Task to complete
With both ends included, repeat exactly the lines of the entries below from the one containing "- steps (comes" down to the one containing "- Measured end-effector", and no others.

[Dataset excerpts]
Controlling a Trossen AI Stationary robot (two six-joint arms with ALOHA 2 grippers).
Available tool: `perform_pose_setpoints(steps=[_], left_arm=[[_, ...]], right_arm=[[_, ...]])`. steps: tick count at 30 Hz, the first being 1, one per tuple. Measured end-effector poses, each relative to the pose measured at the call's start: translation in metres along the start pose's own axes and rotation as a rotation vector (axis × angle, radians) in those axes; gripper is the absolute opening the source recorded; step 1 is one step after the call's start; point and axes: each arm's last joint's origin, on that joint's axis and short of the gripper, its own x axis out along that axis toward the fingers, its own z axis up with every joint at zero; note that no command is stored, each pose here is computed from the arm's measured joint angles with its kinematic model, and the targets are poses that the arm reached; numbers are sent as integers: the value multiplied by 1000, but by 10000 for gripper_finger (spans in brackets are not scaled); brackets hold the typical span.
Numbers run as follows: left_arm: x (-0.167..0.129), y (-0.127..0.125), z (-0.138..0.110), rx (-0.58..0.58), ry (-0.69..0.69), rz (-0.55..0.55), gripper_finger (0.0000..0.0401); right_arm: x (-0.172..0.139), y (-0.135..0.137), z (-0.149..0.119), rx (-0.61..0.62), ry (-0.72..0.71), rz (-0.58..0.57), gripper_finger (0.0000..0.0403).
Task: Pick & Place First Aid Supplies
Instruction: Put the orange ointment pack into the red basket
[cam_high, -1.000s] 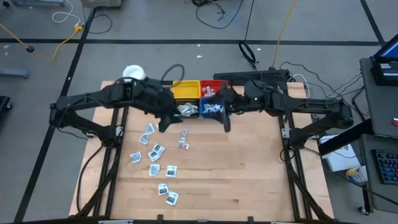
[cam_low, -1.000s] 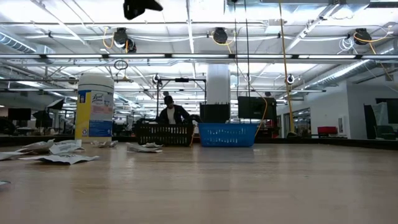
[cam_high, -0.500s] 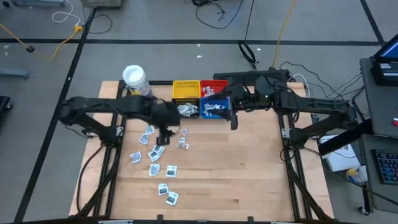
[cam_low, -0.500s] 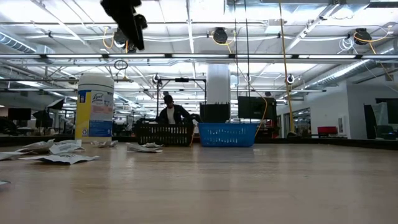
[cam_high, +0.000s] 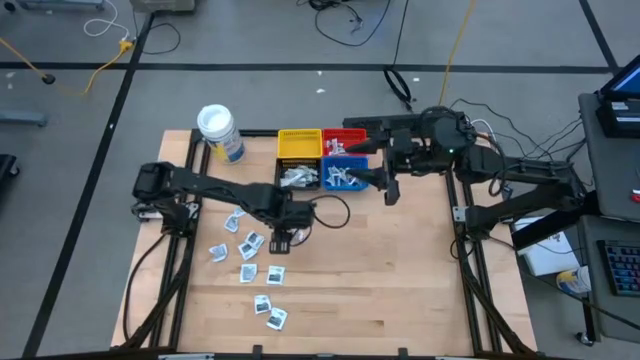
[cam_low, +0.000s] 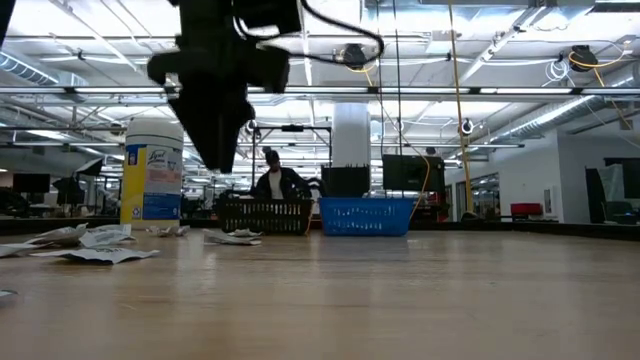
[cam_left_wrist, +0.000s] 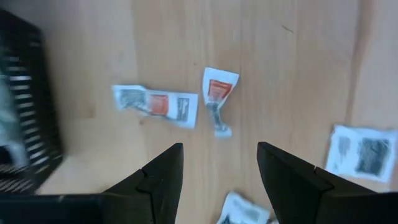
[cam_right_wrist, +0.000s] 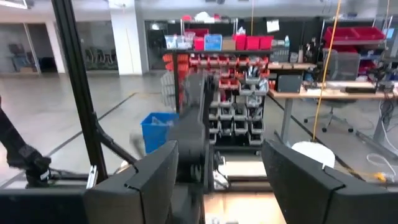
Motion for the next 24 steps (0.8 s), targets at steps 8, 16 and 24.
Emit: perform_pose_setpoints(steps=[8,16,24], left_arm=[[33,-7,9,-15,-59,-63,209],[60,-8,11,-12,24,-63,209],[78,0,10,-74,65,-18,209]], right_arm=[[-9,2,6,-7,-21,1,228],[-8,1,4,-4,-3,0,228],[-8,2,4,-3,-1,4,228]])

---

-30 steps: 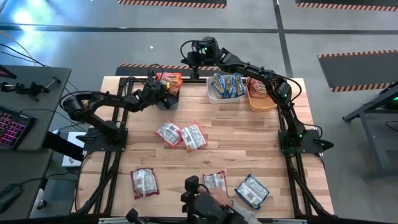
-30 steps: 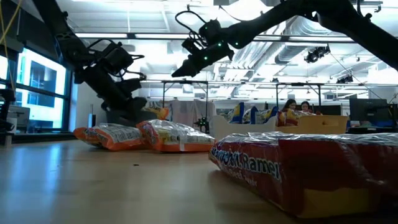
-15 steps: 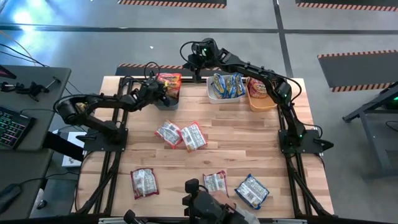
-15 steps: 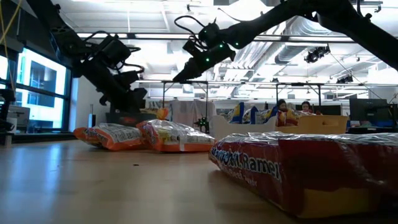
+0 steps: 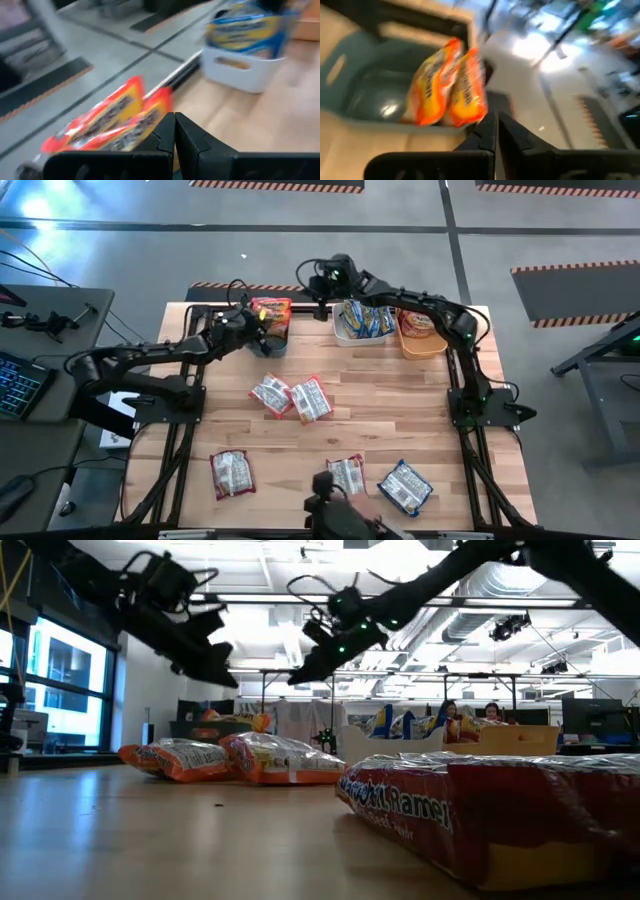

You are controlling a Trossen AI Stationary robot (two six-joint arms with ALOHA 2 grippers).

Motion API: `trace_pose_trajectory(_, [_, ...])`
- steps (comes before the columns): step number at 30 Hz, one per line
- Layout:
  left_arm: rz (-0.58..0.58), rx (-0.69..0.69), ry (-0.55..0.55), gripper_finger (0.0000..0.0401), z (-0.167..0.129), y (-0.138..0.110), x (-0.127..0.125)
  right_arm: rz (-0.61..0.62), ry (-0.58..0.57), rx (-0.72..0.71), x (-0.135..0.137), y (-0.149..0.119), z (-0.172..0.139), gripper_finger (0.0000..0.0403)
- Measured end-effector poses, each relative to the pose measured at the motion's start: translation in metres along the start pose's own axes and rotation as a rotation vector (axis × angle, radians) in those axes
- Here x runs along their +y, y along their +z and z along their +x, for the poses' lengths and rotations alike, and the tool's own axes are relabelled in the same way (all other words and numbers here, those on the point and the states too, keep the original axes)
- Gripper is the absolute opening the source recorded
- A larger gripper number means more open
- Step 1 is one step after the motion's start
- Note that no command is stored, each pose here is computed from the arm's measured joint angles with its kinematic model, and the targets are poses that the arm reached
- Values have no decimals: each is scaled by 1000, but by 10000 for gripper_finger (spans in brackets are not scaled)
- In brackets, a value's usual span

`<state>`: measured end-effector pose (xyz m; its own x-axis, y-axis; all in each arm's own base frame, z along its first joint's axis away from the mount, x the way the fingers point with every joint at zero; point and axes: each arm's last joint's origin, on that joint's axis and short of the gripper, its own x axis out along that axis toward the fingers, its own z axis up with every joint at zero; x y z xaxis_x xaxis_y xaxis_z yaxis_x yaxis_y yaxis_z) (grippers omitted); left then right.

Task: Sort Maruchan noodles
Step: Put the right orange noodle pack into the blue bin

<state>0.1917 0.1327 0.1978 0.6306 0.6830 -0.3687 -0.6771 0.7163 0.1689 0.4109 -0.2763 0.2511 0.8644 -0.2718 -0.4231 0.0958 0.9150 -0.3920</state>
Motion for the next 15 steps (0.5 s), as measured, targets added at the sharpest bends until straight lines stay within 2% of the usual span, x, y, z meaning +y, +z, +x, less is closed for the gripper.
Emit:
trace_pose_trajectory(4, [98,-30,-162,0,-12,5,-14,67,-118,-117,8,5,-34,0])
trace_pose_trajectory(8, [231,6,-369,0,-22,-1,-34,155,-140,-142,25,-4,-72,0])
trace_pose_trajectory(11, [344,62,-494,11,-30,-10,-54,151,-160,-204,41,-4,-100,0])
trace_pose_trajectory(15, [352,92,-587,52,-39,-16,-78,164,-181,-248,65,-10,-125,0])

Output
- steps (comes before the columns): step number at 30 Hz, one per line
- Layout:
  left_arm: rz (-0.58..0.58), rx (-0.69..0.69), ry (-0.55..0.55), gripper_finger (0.0000..0.0401), z (-0.167..0.129), y (-0.138..0.110), x (-0.127..0.125)
  right_arm: rz (-0.61..0.62), ry (-0.58..0.57), rx (-0.72..0.71), x (-0.135..0.137), y (-0.149..0.119), z (-0.172..0.139), gripper_finger (0.0000..0.0403)
- Measured end-effector poses, each relative to the pose measured at the motion's start: translation in metres along the start pose's own axes and rotation as a rotation vector (axis × angle, radians) in those axes

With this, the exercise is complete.